22 October 2023
The South African National Editors’ Forum (SANEF) commemorated Black Wednesday at a fundraising dinner addressed by Mr Mpho Makwana outgoing Eskom Board chairman which was attended by over 200 business guests in Johannesburg on Friday evening 20 October 2023.
SANEF has raised R2 million rands this year. This will go towards building our media defence fund that supports legal cases to protect media freedom. The gala dinner is organised every year in memory of the journalist organisations, editors, and journalists who were banned, harassed, assaulted, and imprisoned on that day, 19th October 1977.
Makwana said at the fundraising event, where the main sponsor was ABSA, that South Africa needed the media now in 2023 more than ever to find ways to help rekindle our sense of humanity as a nation. “Help us recover ourselves. We are getting deeper into a nation that is ripping itself apart.”
He challenged businesses to be amongst the best corporate citizens in the country through value creation by supporting the fourth estate to remain independent and sustainable. On the other hand, the media should note that there is a big task at hand to help this nation focus be guided out of despair and be moved from good to great. You can access his speech here.

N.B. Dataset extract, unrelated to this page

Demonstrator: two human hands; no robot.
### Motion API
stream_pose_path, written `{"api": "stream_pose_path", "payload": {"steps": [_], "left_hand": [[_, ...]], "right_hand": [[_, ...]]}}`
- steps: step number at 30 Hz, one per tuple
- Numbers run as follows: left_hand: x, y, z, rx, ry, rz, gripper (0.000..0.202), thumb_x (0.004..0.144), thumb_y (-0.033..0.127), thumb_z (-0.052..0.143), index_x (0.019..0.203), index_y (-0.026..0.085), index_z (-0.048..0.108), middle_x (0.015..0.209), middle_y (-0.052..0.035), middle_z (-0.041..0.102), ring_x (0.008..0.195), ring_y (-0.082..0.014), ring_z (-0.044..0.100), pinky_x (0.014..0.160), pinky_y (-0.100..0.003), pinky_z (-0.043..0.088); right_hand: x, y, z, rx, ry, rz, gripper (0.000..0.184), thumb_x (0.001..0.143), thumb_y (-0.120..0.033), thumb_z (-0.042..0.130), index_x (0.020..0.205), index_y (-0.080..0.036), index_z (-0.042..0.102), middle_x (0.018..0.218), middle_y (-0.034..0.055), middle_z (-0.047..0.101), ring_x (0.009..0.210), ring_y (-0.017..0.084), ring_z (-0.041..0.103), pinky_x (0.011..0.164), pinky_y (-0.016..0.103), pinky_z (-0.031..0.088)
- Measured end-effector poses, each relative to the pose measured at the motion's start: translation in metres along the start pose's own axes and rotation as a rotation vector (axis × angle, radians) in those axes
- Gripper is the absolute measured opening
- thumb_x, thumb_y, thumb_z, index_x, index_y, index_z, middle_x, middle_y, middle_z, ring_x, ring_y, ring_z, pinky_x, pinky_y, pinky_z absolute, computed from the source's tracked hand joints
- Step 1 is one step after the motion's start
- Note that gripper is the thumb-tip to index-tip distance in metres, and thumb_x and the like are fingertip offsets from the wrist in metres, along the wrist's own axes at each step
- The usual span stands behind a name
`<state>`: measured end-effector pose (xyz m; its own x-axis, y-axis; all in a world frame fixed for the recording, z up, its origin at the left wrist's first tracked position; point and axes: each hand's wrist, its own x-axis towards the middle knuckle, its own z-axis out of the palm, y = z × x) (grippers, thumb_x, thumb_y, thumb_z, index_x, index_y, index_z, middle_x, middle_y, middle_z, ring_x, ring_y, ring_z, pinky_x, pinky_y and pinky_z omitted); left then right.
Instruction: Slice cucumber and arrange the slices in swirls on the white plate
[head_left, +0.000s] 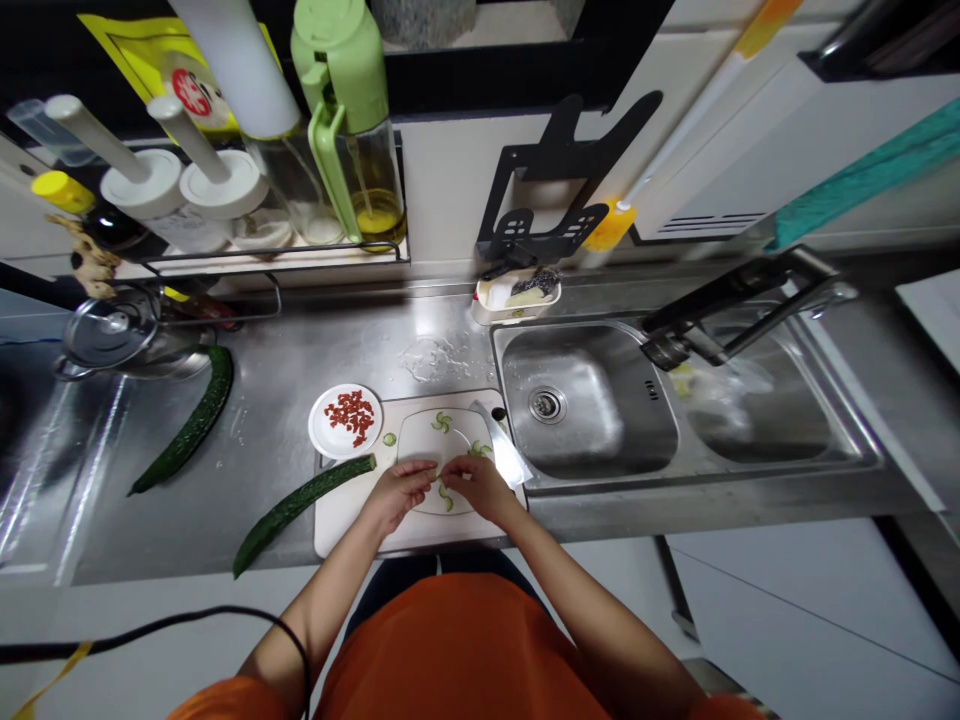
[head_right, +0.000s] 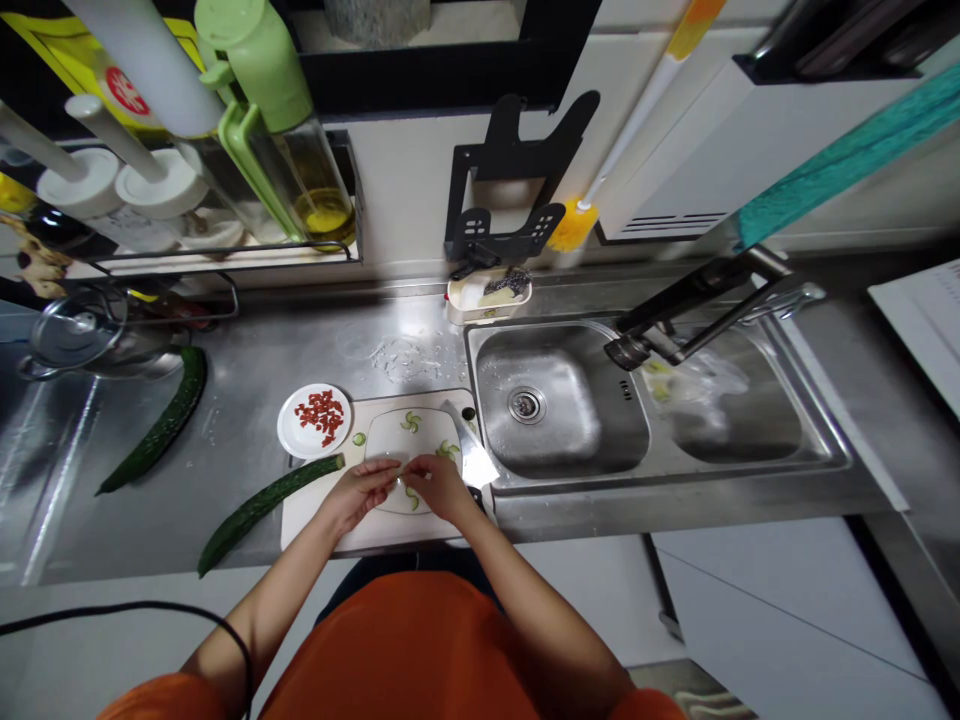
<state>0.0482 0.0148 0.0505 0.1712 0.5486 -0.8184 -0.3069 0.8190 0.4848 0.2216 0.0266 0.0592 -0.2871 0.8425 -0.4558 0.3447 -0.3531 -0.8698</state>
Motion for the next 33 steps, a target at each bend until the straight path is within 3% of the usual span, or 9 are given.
{"api": "stream_pose_path", "payload": {"steps": [7,12,17,23,33], "left_hand": [[0.001,-0.019,-0.002,0.458,0.126,0.372,0.018,0.064,0.033,0.071,0.074,0.018,0.069,0.068,-0.0014,0.066,0.063,-0.0125,0.057,0.061,-0.023,0.042],[0.000,-0.038,-0.001,0.841,0.181,0.509,0.011,0.076,0.027,0.058,0.079,0.021,0.067,0.066,0.0011,0.062,0.059,-0.0118,0.054,0.060,-0.023,0.039],[-0.003,-0.047,0.004,1.111,0.187,0.652,0.015,0.080,0.019,0.051,0.081,0.021,0.065,0.073,-0.0032,0.062,0.072,-0.0165,0.055,0.069,-0.026,0.038],[-0.003,-0.052,0.004,1.250,0.167,0.691,0.019,0.084,0.020,0.048,0.082,0.021,0.067,0.075,-0.0074,0.063,0.077,-0.0203,0.055,0.072,-0.030,0.038],[-0.002,-0.052,0.005,1.309,0.162,0.694,0.020,0.084,0.018,0.048,0.079,0.019,0.067,0.074,-0.0056,0.064,0.079,-0.0193,0.055,0.074,-0.029,0.040]], "right_hand": [[0.006,0.009,0.000,-0.211,-0.060,0.064,0.014,0.071,-0.018,0.057,0.072,-0.017,0.070,0.064,0.0003,0.066,0.062,0.013,0.055,0.057,0.022,0.038],[0.008,0.010,0.001,-0.612,-0.090,-0.005,0.018,0.075,-0.017,0.055,0.076,-0.019,0.073,0.071,0.0029,0.070,0.068,0.015,0.060,0.064,0.024,0.039],[0.006,0.009,0.006,-0.854,-0.119,-0.026,0.022,0.080,-0.016,0.051,0.077,-0.020,0.073,0.076,0.0071,0.071,0.085,0.021,0.060,0.074,0.030,0.038],[0.005,0.008,0.009,-0.898,-0.127,-0.043,0.021,0.083,-0.018,0.051,0.080,-0.019,0.072,0.080,0.0092,0.070,0.092,0.024,0.057,0.076,0.032,0.037],[0.004,0.009,0.008,-0.950,-0.194,-0.059,0.022,0.086,-0.020,0.049,0.084,-0.018,0.071,0.085,0.0095,0.070,0.099,0.025,0.054,0.079,0.033,0.035]]}}
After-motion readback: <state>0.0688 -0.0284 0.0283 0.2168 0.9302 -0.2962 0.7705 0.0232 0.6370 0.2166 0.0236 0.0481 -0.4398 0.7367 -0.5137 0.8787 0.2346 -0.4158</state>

Sbu Ngalwa, the SANEF chairperson, described the support for media freedom in the country from the corporate sector as “a testament to its commitment to supporting the media industry in South Africa and Africa as a whole”.
He acknowledged the work of business in boosting journalism skills development initiatives such as the SANLAM Summer School of Financial Journalism held in October every year for the past 20 years. This year, the MTN-sponsored Media Innovation Programme was designed to equip journalists with skills to report better on the technology sector, which is instrumental in improving the quality of journalism in Nigeria. Similarly, SANEF launched the SANEF Fellowship in Financial Journalism at Wits University sponsored by Deloitte, which equips journalists with skills to unpack complex financial and economic concepts and make them accessible to the public.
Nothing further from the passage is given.